__Work item__
Take each line below that has "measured" and copy it.
***** Collected material
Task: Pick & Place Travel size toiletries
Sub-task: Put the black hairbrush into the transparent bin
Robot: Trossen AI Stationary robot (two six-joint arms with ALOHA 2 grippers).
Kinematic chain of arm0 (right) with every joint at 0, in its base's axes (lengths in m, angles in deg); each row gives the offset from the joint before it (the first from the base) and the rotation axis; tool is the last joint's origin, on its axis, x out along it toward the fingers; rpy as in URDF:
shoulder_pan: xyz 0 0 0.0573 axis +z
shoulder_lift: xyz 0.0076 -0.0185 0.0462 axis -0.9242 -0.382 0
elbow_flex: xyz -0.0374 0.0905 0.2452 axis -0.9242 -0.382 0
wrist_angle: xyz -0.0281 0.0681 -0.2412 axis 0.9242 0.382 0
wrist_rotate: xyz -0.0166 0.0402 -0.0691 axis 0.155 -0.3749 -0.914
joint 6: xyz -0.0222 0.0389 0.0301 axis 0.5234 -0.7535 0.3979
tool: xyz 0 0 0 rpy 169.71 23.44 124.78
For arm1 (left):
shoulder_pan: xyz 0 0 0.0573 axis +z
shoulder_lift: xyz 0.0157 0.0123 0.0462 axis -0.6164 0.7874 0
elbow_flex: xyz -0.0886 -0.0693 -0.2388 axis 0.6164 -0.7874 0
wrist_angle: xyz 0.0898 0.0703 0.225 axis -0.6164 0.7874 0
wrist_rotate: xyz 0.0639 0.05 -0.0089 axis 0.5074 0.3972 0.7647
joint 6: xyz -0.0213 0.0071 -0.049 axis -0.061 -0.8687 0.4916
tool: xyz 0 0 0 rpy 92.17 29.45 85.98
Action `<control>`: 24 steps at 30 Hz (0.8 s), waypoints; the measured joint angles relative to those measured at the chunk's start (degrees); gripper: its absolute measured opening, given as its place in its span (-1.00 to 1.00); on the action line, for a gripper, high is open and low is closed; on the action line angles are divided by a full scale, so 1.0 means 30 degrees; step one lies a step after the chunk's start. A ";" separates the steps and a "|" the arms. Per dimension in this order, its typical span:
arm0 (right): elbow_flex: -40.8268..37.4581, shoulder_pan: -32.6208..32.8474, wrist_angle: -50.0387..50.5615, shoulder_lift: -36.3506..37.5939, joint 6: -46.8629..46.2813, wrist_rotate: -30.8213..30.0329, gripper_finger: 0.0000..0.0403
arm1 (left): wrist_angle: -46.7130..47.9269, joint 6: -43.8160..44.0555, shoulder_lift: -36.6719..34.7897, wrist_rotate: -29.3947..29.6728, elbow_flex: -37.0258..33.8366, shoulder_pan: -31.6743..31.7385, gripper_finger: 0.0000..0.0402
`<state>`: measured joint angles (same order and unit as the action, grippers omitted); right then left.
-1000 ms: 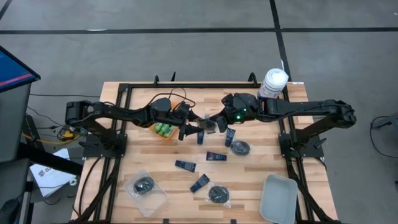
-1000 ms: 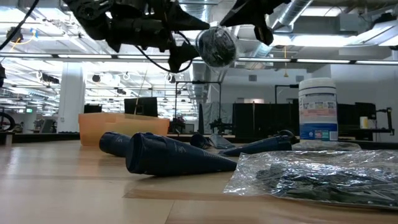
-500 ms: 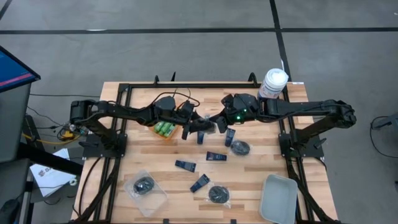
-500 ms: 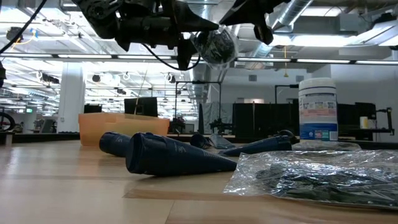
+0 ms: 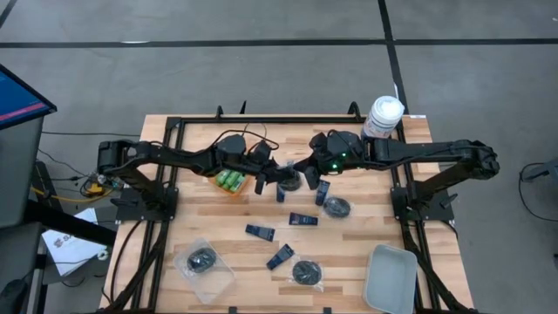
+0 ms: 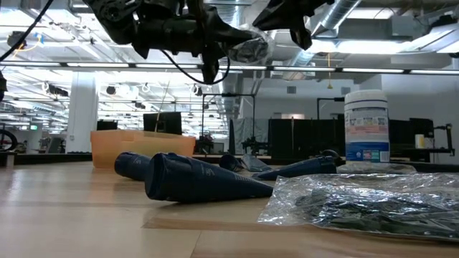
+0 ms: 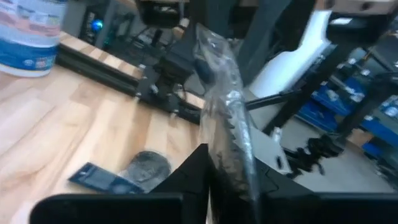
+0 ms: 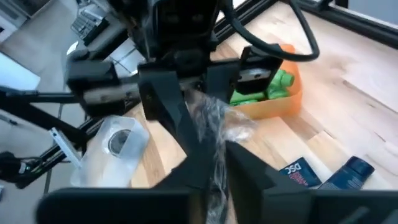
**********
__Result for this task__
Action `<control>`: 24 steps at 30 Hz (0.8 s), waypoints; the measured joint angles relative to those measured at the chunk's start (degrees); gripper: its absolute measured opening, given as its place in its span (-1.00 to 1.00); on the action line, for a gripper, high is open and low is closed; on the action line angles are divided by a full scale, so 1.0 means 30 degrees; step one lies a step after the chunk's start. A ";" separates the steps and a "|" the arms. Per dimension in this order, its typical span:
`<state>`: measured joint angles (same order and unit as the action, grippers omitted); right then left.

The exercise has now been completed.